St. Petersburg also possesses a highly illuminated copy of the Gospels, which was taken from France at the time of the great Revolution, and found its way to the far North. It is a perfect and beautiful specimen of the Irish style of the eight century, and the initial letters can only be compared to those of the Book of Kells. All these Irish manuscript Gospels are, without exception, copies of St. Jerome's Latin version. No Irish translation of the Gospels has ever been found. Learning was evidently considered a sacred tiling, indispensable for the priesthood, but not necessary for the masses; yet it seems strange that while the learned and pious Irish saints and missionaries were devoting their lives to multiplying copies of the Gospels for other nations, and disseminating them over Europe, they never thought of giving the people of their own land the Word of God to read in their own native tongue. The leading Teutonic races, on the contrary, with their free spirit, were not satisfied with accepting the doctrines of the faith, simply as an act of obedience to their teachers. They demanded the right of private judgment, the exercise of individual reason, and the Gospels were translated into Gothic as early as the fourth century by Bishop Ulphila for the use of the Gothic nation.

This remarkable book, called the "Codex Argenteus," is now in the Royal Library of Upsala, having, after many dangers and vicissitudes, at last found its way to the people who hold themselves the true descendants of the Goths, and whose king still bears the proud title of "King of the Swedes, Goths, and Vandals;" and an edition of it, with annotations, has been published by the learned Professor Andreas Uppstrom, of Upsala.

Towards the close of the tenth century the Frankish style of ornamentation, a blending of the classical and the Byzantine, had almost entirely superseded the beautiful and delicate Celtic art both in England and on the Continent, and about the fifteenth century it disappeared even from our own Ireland, the country of its origin.
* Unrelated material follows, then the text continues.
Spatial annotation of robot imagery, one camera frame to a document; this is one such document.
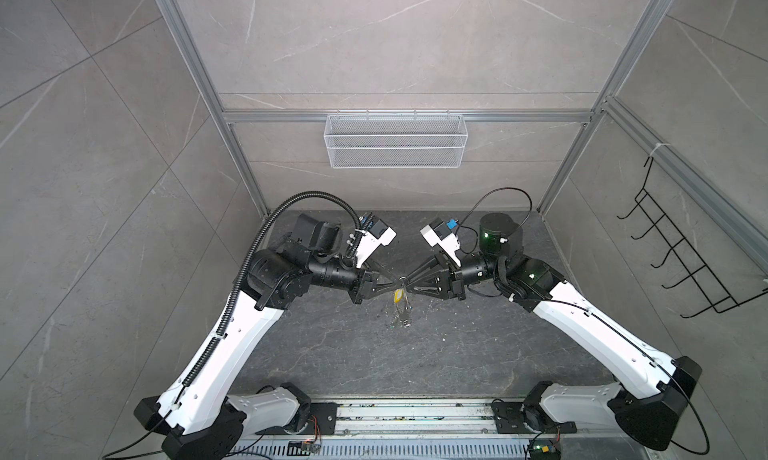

The gorgeous missals and illuminated Gospels, instinct with life, genius, holy reverence, and patient love, were destined to be replaced soon after by the dull mechanism of print; while Protestantism used all its new-found strength to destroy that innate tendency of our nature which seeks to manifest religious fervour, faith, and zeal by costly offerings and sacrifices. The golden-bordered holy books, the sculptured crosses, the jewelled shrines were crushed under the heel of Cromwell's troopers; the majestic and beautiful abbeys were desecrated and cast down to ruin, while beside them rose the mean and ugly structures of the Reformed faith, as if the annihilation of all beauty were then considered to be the most acceptable homage which man could offer to the God who created all beauty, and fitted the human soul to enjoy and manifest the spiritual, mystic, and eternal loveliness of form, and colour, and symmetry.

Since that mournful period when the conquering iconoclasts cast down the temples and crushed the spirit of our people, there has been no revival of art in Ireland. It is not wonderful, therefore, that we cling with so much of fond, though sad, admiration to the beautiful memorials of the past, and welcome with warm appreciation the efforts of able, learned and distinguished men to illustrate and preserve them, as in this splendid and costly book which Mr. Westwood has contributed to Celtic art.